___ Collected material

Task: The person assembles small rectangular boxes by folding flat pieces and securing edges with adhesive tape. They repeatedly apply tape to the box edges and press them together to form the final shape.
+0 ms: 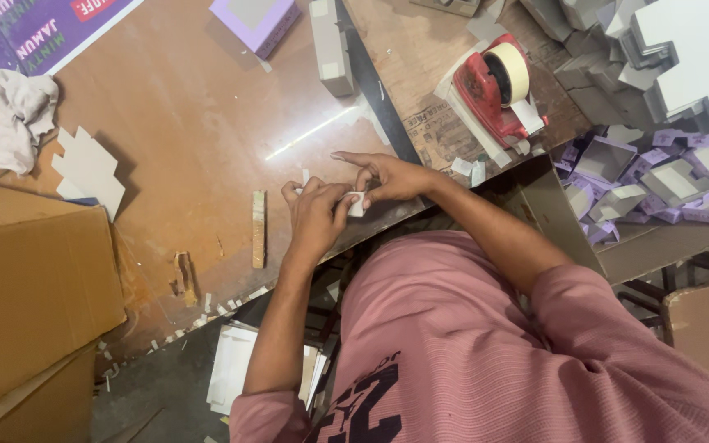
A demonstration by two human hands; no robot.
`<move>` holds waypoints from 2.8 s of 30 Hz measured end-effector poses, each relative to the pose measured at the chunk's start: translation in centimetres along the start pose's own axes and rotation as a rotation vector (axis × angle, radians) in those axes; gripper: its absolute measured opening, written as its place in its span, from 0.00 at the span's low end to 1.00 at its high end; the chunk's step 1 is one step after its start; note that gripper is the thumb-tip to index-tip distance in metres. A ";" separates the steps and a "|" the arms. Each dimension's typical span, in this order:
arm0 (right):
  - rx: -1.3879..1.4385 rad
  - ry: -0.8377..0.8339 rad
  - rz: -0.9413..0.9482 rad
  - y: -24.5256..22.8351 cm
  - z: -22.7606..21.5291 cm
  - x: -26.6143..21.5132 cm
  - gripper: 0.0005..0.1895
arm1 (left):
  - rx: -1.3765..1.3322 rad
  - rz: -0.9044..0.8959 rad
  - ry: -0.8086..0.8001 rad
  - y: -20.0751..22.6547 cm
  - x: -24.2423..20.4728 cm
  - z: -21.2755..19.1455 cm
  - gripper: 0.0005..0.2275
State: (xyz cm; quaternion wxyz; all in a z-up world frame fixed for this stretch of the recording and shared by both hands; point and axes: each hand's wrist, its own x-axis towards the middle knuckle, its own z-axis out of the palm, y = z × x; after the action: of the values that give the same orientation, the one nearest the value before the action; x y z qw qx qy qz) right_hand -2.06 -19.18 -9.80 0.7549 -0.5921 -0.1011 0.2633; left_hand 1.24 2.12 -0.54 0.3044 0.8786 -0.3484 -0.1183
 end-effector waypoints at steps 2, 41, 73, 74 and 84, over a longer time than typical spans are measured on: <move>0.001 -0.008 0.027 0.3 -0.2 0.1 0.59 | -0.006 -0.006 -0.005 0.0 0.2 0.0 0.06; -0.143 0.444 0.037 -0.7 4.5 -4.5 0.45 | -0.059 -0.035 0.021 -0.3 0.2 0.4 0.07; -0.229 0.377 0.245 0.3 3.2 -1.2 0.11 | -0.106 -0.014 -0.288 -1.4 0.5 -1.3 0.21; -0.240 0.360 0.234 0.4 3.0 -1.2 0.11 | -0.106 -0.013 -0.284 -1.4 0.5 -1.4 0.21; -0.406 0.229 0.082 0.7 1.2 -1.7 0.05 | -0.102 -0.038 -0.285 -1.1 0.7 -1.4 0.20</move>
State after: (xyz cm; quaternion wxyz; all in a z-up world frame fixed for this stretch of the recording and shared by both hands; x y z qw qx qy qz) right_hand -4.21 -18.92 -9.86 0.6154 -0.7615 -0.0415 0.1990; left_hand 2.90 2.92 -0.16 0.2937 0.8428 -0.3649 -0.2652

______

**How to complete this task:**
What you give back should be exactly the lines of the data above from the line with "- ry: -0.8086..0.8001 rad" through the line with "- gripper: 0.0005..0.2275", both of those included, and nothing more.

**Result:**
  - ry: -0.8086..0.8001 rad
  - y: -20.0751..22.6547 cm
  - x: -24.2423..20.4728 cm
  - z: -21.2755..19.1455 cm
  - gripper: 0.0005..0.2275

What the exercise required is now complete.